Here is my custom dataloader that works with a 1D CNN with one time-series datasets at a time.

class MyDataset(Dataset):
    def __init__(self, data, window):
        self.data = data
        self.window = window
        print(data.tail())
        self.xData = torch.FloatTensor(data[['data_1','data_2','data_3']].values.astype('float'))
        self.yData = torch.FloatTensor(data['labels'].values.astype('int'))

    def __len__(self):
        return len(self.data) - self.window

    def __getitem__(self, index):
        target = self.yData[index+self.window]
        data_val = self.xData[index:index+self.window].reshape(in_channel, window_size)
        return data_val, target

# split data into train test set
df_train, df_test = train_test_split(df, test_size=0.3, shuffle=False)

# send our pandas dataframe with data to our custom data class
train_dataset = MyDataset(df_train, window_size)
train_loader = DataLoader(dataset=train_dataset, batch_size=batch_size, shuffle=True)

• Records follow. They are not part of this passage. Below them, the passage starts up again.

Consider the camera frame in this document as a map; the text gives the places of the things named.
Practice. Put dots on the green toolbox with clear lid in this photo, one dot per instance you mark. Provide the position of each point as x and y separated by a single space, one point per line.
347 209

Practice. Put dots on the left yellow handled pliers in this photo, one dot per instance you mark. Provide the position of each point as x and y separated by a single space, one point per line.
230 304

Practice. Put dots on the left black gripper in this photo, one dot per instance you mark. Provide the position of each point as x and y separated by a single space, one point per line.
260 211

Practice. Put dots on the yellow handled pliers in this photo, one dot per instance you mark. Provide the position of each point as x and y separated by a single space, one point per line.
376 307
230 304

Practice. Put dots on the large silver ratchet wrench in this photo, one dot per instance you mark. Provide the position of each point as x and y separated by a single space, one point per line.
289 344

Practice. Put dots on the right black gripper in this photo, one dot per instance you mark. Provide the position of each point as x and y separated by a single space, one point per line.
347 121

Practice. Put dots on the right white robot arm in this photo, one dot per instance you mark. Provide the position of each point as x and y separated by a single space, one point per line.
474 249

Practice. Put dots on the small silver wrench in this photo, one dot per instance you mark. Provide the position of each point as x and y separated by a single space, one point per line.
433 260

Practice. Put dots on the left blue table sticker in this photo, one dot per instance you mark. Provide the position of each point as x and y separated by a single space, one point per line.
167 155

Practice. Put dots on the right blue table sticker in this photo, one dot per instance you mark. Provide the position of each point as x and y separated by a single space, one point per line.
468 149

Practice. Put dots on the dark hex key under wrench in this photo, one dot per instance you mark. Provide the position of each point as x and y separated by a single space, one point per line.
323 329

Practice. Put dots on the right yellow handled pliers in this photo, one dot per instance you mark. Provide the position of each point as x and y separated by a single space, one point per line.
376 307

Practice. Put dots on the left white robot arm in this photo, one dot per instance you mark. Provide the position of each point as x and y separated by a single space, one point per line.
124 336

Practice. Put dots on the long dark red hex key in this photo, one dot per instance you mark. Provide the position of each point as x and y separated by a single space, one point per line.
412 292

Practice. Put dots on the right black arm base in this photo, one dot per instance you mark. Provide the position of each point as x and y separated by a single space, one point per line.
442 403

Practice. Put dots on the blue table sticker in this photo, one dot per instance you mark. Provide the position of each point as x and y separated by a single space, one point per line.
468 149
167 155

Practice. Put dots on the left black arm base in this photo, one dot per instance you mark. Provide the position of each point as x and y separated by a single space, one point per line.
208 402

test_dataset = MyDataset(df_test, window_size)
test_loader = DataLoader(dataset=test_dataset, batch_size=batch_size, shuffle=True)

A method that currently works but I don’t like doing.

# dictionary full of multiple pandas dataframes
count += 1
str_txt = list(dictionary.data.keys())[count]
data = dictionary.data[str_txt]
if count >= len(list(dictionary.data.keys()):
    count = 0

semaj · May 6, 2021, 4:09am

Did you ever find a solution to this?

Mark_Pinches · April 26, 2022, 10:27am

Ive had to just do something similar.
I have a bunch of individual timeseries arrays in a dictionary called item_dic

class TimeseriesDataset_from_Dict(torch.utils.data.Dataset):

def __init__(self, item_dic, n_steps = 10, seq_len=100):
    self.item_dic = item_dic
    self.dic_items = len(item_dic.keys())
    self.X_shape = item_dic[0].shape[0]
    self.seq_len = seq_len
    self.X_len = self.X_shape - (self.seq_len-1)
    self.n_steps = n_steps

def __len__(self):
    return int(self.X_len*self.dic_items/self.n_steps)

def __getitem__(self, index):
    dic_ind = (index*self.n_steps)//self.X_len
    X = self.item_dic[dic_ind]
    index = (index*self.n_steps)%self.X_len
    print (dic_ind, index)
    return X[index:index+self.seq_len]

dorien · June 12, 2023, 2:44pm

Interesting solution Mark_Pinches!

I am modifying it to include scaler and Y.

I am a bit confused what n_steps is here?